Wordclay Interviews Poet Brenda Mirsky, Grand Prize Winner of the Book of Poetry Contest

April 7, 2008

AnnouncementCue the music. Dim the lights.

And now, the starting wordsmith on your poetry crusade into the grueling literary scene, please join me in welcoming the poet who won the Wordclay Book of Poetry Contest, the sultan of stanza, the tycoon of modern transcendentalism, the mender of myth, the one, the only, Brenda Mirsky.

Crowd CheersThe crowd cheers.

She’s kept you in suspense for the last month. But now, finally, she reveals some telltale details of her artistic and turbulent past to Blogger Justin Dimos.

Justin: How did you feel entering the contest?
Brenda: I never dreamed I would win so I didn’t really have any feelings about entering.

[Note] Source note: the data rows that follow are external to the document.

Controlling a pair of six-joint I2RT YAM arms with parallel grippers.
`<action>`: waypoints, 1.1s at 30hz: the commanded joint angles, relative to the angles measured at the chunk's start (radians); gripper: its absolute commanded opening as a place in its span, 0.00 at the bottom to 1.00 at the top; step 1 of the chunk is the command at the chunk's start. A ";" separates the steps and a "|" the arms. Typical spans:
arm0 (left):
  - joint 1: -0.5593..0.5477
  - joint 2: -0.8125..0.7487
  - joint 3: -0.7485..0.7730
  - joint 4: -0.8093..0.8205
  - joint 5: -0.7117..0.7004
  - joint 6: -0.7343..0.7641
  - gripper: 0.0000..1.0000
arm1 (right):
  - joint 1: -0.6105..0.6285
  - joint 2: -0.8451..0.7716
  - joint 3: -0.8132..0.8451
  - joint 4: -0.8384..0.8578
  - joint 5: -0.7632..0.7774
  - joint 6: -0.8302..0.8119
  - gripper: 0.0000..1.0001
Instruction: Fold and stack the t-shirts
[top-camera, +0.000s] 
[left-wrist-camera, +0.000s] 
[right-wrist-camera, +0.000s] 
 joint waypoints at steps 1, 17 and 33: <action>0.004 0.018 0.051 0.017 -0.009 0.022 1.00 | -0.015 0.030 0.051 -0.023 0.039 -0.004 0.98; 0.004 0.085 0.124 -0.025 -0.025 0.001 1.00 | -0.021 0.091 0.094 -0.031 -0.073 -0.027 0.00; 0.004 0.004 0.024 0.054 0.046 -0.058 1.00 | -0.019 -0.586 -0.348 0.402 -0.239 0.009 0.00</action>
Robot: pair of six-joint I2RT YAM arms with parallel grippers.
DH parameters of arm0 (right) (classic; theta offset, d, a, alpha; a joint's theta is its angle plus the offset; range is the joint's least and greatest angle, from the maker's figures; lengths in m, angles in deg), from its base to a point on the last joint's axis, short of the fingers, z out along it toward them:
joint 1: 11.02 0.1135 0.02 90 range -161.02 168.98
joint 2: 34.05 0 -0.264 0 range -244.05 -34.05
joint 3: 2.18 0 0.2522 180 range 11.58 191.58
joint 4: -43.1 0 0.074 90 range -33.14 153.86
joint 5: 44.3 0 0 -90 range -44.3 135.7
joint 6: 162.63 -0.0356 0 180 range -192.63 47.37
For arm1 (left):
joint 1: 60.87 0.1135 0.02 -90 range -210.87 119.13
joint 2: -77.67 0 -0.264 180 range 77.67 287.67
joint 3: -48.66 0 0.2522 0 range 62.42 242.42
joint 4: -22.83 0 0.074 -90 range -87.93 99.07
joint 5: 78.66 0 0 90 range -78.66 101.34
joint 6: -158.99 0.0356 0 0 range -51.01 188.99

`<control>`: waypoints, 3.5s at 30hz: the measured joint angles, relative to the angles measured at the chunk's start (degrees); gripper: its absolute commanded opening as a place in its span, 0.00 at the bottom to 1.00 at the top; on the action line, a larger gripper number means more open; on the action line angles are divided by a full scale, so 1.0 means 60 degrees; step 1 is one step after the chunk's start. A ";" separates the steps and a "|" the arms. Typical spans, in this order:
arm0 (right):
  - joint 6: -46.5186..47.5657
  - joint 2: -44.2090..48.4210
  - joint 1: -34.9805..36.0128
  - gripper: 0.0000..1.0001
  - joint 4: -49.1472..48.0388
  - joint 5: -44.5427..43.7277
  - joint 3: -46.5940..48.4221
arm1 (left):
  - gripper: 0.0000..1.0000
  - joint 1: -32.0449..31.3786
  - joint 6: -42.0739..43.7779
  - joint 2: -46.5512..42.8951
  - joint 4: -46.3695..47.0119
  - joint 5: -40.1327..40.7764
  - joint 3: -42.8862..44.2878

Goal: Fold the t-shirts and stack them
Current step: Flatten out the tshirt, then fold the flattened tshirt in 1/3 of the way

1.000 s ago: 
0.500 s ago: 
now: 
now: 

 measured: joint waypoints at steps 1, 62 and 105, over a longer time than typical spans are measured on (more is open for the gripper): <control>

I thought there was nothing to lose by trying.

Justin: How did you react when you found out that you had won?
Brenda: Honestly, I was in shock. I read the email and then asked my husband to read it and tell me if he thought it was legit. When he assured me it was, I went to the website to see if it was listed there. Then I kind of believed it. But I refused to tell anybody for a couple of weeks because I was afraid it was a mistake.

Justin: How did you learn about the contest?
Brenda: My husband is also a writer and he received the email from Wordclay announcing the contest. He passed it on to me and encouraged me to give it a shot.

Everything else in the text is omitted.